» **ACTIVITY**
Read the data that follows. Then repeat it exactly.

-------------------------

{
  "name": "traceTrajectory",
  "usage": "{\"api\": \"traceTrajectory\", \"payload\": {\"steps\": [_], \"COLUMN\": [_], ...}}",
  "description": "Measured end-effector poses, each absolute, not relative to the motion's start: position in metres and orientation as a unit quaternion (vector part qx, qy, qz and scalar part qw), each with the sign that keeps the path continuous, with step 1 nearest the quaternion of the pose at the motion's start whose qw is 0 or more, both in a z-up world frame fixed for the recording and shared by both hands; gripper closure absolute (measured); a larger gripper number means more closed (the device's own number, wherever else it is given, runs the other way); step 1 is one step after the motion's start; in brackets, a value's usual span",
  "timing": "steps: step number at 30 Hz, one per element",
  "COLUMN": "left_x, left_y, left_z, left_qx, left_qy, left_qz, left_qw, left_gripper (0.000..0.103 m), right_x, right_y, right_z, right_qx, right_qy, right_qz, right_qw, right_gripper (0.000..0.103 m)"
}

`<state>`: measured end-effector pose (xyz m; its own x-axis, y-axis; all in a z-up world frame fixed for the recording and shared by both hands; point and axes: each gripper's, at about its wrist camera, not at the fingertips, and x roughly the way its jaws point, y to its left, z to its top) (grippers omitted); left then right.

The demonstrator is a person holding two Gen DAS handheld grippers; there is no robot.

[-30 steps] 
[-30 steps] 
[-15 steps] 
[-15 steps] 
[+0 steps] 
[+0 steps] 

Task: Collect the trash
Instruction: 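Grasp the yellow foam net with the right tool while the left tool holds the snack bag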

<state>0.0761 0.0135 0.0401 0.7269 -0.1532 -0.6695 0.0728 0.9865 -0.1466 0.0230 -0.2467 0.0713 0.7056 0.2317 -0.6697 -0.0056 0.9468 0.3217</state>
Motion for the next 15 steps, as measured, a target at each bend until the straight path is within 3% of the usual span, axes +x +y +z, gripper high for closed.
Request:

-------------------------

» **YOUR SOLUTION**
{
  "name": "traceTrajectory",
  "usage": "{\"api\": \"traceTrajectory\", \"payload\": {\"steps\": [_], \"COLUMN\": [_], ...}}",
  "description": "Measured end-effector poses, each absolute, not relative to the motion's start: position in metres and orientation as a unit quaternion (vector part qx, qy, qz and scalar part qw), each with the sign that keeps the path continuous, with step 1 nearest the quaternion of the pose at the motion's start whose qw is 0 or more, both in a z-up world frame fixed for the recording and shared by both hands; gripper closure absolute (measured); a larger gripper number means more closed (the device's own number, wherever else it is given, runs the other way); step 1 is one step after the motion's start; in brackets, a value's usual span",
  "timing": "steps: step number at 30 Hz, one per element",
  "COLUMN": "left_x, left_y, left_z, left_qx, left_qy, left_qz, left_qw, left_gripper (0.000..0.103 m), right_x, right_y, right_z, right_qx, right_qy, right_qz, right_qw, right_gripper (0.000..0.103 m)"
}

`<state>`: measured end-effector pose (xyz m; its own x-axis, y-axis; all in a z-up world frame fixed for the recording and shared by both hands; point and axes: each gripper's, at about its wrist camera, not at the fingertips, and x roughly the way its jaws point, y to its left, z to its top) (grippers omitted); left then right.

The demonstrator is a person holding two Gen DAS handheld grippers; there is no robot.

[-30 steps] 
[-30 steps] 
[-15 steps] 
[-15 steps] 
[+0 steps] 
[+0 steps] 

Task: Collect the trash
Instruction: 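Grasp the yellow foam net with the right tool while the left tool holds the snack bag
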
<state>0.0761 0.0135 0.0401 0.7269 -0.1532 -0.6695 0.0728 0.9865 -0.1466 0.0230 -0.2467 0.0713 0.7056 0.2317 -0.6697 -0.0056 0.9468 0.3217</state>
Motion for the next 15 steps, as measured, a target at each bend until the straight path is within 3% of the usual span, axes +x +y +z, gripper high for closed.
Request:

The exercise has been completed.